Note that if we read:  "*This decision* is most unfortunate; *it should be cancelled* because it is a complete waste of money and will not address the needs of ... blah blah blah", I think the speaker /writer is *NOT *referring to the *act of deciding* as such but to the plan, policy or intention, in fact *the substantive project itself*.


----------



## Loob

PaulQ said:


> That is not necessarily so.
> 
> "I cancelled my decision to have my garden redesigned as my wife was opposed to it."
> 
> I have not rethought, changed, etc., my decision, I have cancelled it.
> 
> Examples from a web search:
> "I checked my mirrors and my blind spot and noticed a car overtaking me so I _cancelled my decision_ to change lanes at the very moment..."
> "The OX-Gig was great fun, so great that I _cancelled my decision_ to leave the band."
> 
> I would be cautious about "rethinking a decision" it does not mean that you will come to different conclusion, merely that you will reconsider and perhaps come to the same decision.
> 
> Changing a decision implies that you still had a decision, albeit a new one, but as the two examples above show, the situation remained as it had been before the decision had been made and was not replaced by another.
> 
> Google gives 780,000 hits for "cancelled my decision" I assume there will be more for his, their, our, the, a, etc.


Google hits do not a construction make....

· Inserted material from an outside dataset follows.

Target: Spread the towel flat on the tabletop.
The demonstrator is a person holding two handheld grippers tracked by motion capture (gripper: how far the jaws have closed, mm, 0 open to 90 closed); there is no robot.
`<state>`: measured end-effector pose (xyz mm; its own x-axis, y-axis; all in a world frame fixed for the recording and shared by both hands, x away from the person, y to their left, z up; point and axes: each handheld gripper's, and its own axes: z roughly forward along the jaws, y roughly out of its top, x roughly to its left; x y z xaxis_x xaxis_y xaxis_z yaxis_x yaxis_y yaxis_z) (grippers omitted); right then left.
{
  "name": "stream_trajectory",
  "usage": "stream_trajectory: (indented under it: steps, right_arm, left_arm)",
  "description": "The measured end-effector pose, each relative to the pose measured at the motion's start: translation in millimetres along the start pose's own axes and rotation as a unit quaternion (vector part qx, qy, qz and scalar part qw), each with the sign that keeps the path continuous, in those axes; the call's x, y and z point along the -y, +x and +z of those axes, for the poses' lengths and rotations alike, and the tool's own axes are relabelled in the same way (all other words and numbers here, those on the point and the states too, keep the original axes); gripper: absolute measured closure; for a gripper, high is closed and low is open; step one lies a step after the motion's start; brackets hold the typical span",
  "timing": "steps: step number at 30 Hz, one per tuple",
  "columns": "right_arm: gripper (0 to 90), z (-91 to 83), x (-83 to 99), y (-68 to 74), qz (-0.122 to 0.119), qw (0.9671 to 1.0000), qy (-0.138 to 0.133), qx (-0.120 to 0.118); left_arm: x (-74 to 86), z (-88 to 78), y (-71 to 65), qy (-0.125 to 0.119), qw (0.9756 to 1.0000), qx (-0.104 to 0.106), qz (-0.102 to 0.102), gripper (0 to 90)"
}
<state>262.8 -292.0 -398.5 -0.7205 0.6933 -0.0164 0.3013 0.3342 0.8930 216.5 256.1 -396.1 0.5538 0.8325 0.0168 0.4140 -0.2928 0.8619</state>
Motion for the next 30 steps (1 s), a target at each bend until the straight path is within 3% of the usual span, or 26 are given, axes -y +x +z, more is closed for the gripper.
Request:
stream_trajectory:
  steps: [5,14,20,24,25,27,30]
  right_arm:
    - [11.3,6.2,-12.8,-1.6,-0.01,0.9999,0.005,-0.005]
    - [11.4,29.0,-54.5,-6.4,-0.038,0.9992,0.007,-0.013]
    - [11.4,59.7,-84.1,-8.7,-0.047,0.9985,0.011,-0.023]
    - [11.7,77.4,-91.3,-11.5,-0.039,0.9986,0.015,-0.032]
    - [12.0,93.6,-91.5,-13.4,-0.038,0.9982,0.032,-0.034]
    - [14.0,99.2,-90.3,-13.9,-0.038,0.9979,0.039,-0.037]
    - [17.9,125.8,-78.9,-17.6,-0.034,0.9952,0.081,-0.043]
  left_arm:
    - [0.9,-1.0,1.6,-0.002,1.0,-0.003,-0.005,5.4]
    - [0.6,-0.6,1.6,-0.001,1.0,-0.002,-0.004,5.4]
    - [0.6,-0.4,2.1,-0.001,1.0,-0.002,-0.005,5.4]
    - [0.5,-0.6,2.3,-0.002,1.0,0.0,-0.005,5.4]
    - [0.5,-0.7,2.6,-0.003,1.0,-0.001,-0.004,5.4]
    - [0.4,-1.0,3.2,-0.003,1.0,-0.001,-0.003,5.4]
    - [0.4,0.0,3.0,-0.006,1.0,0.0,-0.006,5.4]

The "car" example _almost_ works for me.  But it's still not what I'd say.


----------



## PaulQ

JulianStuart said:


> _To me_, the decision is the _act of making a choice_ between the options.


Hmm... would not that be "*deciding*" and *after *the deciding comes the *decision*. The _act of making a choice _is a continuing process, but, as you say below in blue, you *reach *a decision and become *decided*.

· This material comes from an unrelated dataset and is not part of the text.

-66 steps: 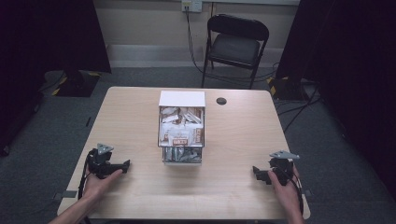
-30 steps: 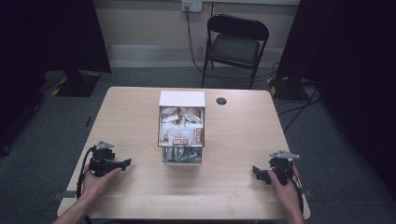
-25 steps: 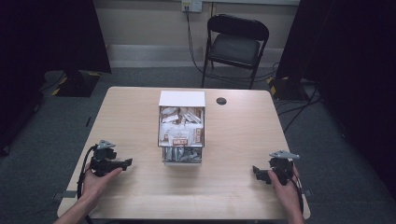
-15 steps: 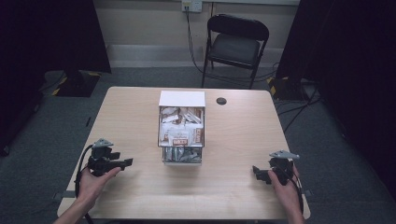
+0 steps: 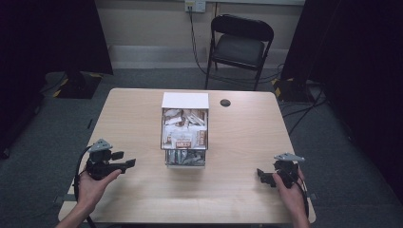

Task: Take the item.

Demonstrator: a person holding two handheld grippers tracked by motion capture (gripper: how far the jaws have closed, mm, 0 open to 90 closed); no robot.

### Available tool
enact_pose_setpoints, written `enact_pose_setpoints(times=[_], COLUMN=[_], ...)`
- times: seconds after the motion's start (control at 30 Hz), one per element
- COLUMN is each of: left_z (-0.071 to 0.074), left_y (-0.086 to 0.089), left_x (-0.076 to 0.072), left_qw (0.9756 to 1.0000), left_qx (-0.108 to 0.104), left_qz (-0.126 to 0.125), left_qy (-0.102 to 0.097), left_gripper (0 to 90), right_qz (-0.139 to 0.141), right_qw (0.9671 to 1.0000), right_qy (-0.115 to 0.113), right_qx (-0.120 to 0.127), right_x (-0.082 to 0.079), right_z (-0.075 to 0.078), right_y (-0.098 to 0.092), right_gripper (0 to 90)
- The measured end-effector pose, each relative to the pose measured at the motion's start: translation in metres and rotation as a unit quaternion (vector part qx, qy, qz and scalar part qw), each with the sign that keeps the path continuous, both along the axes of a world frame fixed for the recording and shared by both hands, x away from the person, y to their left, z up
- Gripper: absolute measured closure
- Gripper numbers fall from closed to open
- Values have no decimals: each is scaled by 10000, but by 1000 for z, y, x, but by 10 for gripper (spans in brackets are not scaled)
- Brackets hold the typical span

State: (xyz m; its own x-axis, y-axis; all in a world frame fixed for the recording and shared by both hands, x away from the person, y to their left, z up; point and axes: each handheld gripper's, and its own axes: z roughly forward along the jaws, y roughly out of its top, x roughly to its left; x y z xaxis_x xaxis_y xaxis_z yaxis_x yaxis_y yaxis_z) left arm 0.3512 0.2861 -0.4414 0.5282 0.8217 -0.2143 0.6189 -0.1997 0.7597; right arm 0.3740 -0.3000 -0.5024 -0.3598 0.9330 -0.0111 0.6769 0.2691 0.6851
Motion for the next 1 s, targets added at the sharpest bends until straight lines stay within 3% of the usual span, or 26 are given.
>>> enact_pose_setpoints(times=[0.03, 0.07, 0.2, 0.4, 0.53, 0.6, 0.77, 0.87, 0.97, 1.0], left_z=[0, 5, 14, 20, 28, 35, 43, 47, 52, 57], left_y=[0, -2, -8, -12, -13, -14, -18, -19, -19, -19], left_x=[0, -2, -5, -5, -7, -7, -6, -4, -2, -2], left_qw=[10000, 9998, 9989, 9982, 9969, 9954, 9940, 9918, 9916, 9904], left_qx=[0, -19, 10, -204, -282, -465, -383, -669, -725, -819], left_qz=[0, -83, -248, -414, -491, -574, -711, -883, -823, -837], left_qy=[0, -155, -389, -386, -547, -604, -738, -638, -680, -731], left_gripper=[361, 361, 369, 377, 423, 422, 407, 409, 409, 408], right_qz=[0, -1, 0, 0, 0, 0, -2, -1, -2, -2], right_qw=[10000, 10000, 10000, 10000, 10000, 10000, 10000, 10000, 10000, 10000], right_qy=[0, 0, -1, 0, 0, -1, -1, -1, -2, -2], right_qx=[0, 0, 0, 0, 0, 1, 0, 1, 1, 1], right_x=[0, 0, 0, 0, 0, 0, 0, 0, 0, 0], right_z=[0, 0, 0, 0, 0, 0, 0, 0, 0, 0], right_y=[0, 0, 0, 0, 0, 0, 0, 0, 0, 0], right_gripper=[0, 0, 0, 0, 0, 0, 0, 0, 0, 0])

> Plan A and Plan B, for example.  I decide to go with plan B - the _outcome_ of my decision is to implement Plan B.


 the _outcome_ of my decision is to implement Plan B 
or 
the _outcome_ of my making a choice is the decision to implement Plan B.

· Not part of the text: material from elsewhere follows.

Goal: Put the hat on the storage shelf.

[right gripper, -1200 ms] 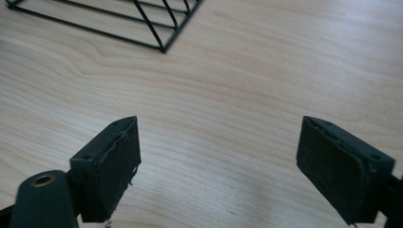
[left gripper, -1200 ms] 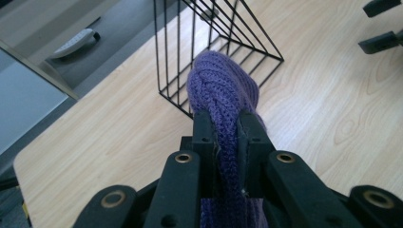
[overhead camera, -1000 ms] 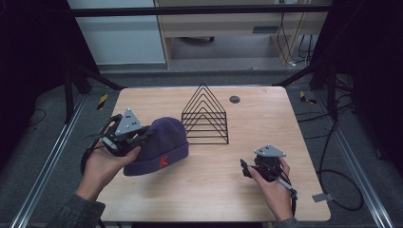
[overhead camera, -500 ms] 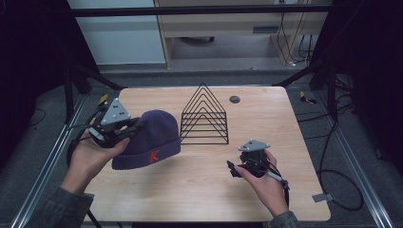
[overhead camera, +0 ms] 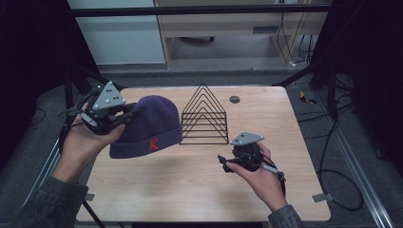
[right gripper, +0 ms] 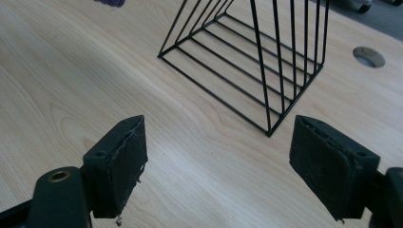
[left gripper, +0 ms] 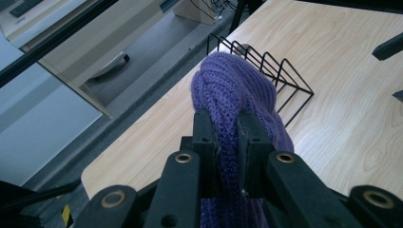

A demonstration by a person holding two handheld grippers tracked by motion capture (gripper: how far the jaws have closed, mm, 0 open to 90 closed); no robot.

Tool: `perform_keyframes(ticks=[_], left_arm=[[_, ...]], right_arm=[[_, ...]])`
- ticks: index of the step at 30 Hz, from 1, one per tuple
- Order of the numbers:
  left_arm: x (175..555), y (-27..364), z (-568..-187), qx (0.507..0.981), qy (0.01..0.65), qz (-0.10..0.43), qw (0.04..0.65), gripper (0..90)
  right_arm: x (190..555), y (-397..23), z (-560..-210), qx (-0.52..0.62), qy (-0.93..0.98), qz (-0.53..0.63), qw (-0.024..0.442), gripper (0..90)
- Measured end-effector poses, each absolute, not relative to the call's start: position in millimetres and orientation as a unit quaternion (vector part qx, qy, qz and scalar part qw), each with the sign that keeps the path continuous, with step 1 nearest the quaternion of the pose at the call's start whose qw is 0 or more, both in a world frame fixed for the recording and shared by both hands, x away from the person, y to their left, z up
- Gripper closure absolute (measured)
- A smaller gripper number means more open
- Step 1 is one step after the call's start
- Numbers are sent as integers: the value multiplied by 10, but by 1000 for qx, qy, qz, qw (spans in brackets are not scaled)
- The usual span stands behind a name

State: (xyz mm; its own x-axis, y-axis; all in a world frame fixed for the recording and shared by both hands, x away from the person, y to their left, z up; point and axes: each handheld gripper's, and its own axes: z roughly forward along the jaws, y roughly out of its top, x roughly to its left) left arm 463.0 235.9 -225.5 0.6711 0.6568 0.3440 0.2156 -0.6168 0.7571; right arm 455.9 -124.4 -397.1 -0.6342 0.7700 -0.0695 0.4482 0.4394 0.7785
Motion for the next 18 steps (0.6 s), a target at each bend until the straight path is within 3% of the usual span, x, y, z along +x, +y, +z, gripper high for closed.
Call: perform_keyframes(ticks=[18], left_arm=[[4899,2211,-1942,835,248,313,379,799]], right_arm=[[4743,-1212,-3418,339,818,410,218,311]])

> I can cancel Plan B, but if I cancel my decision, I am free to choose again between Plan A and Plan B.


or indeed to keep the _status quo ante_ (decision cancelled) or do something else (new decision.)





> You*, however, carry forward Plan A as "the decision".


Yes, Plan A is now "*the decision*."


> This is the thinking that makes "cancel" a decision sound odd to me.  I may be wrong, but if I round up enough like thinkers, we'll be right


Democracy in the English Language! The End of Times is surely upon us!


----------



## JulianStuart

PaulQ said:


> Democracy in the English Language! The End of Times is surely upon us!


The Guardian and Telegraph will follow soon thereafter


----------



## PaulQ

Waylink said:


> I think if I read: "The government has cancelled it's decision to build 13 nuclear submarines" I would treat that as more or less OK on the basis that it really means "it's plans" or "it's policy", not literally the decision itself.


But it's plans and policy were both decisions. I assure you that decisions on policy are the subject of great meetings as are the adoption of plans.





> I guess a lot turns on what we mean  by the word "decision" in a particular context.  If it literally means the act of deciding,


I mentioned this above, *a decision* is what *results from* an act of deciding.



> I have no doubt that "cancelling" is not the right word to use.


having made a decision, why can you not cancel it?


> If the  word "decision" is being used more broadly to mean the plan or policy or even intention, things could be different.


This is a strawman argument; you redefine the term and then attack the newly defined version. A plan, a policy and a decision can all be cancelled.

Cancelling the decision results in the cancellation of the plan and/or the policy also.



> Note that if we read:  "*This decision* is most unfortunate; *it should be cancelled* because it is a complete waste of money and will not address the needs of ... blah blah blah", I think the speaker /writer is *NOT *referring to the *act of deciding* as such but to the plan, policy or intention,


Then we are in agreement. The speaker/writer is *not* referring to to the *act of deciding; *they are referring to *the result of the act of deciding*, or as I say, "the decision."


----------



## JulianStuart

I'd _reverse_ a decision if I wanted to communicate that I changed my mind from A to B (if those were the two options).  I'd cancel a decision if I felt I had rushed and now realized I needed more time to review plans A and B.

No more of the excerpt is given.